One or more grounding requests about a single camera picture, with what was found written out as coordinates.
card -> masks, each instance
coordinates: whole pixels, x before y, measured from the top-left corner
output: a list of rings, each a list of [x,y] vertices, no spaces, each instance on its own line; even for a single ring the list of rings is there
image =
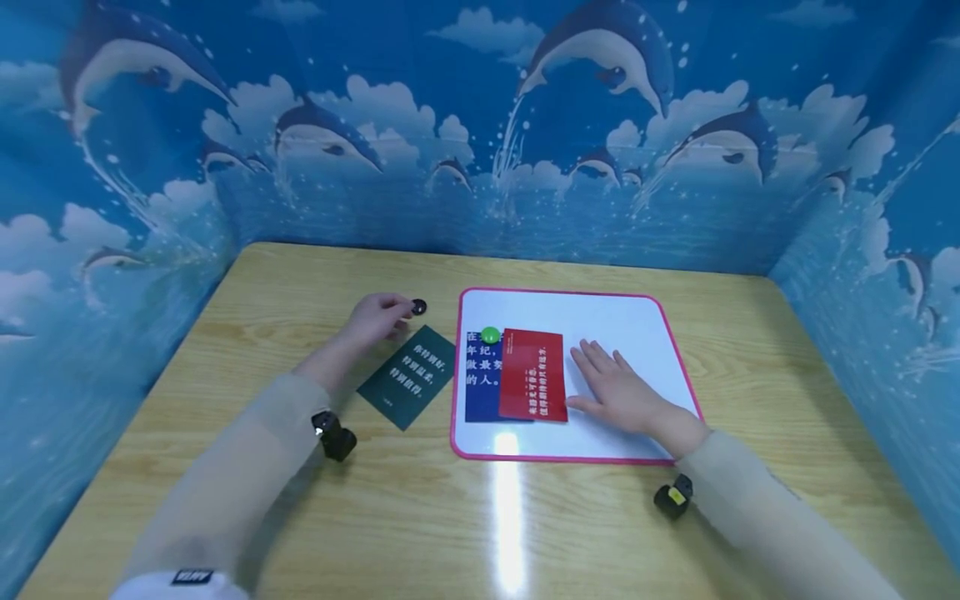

▶ [Task to carry out] Output the whole listing again, exactly, without its pictures.

▶ [Solution below]
One or more grounding requests about a single camera picture, with what was found written out as coordinates.
card -> masks, each instance
coordinates: whole pixels, x before y, measured from the top-left corner
output: a list of rings, each a list of [x,y] vertices, no spaces, each instance on its own line; even for a single ring the list of rings is there
image =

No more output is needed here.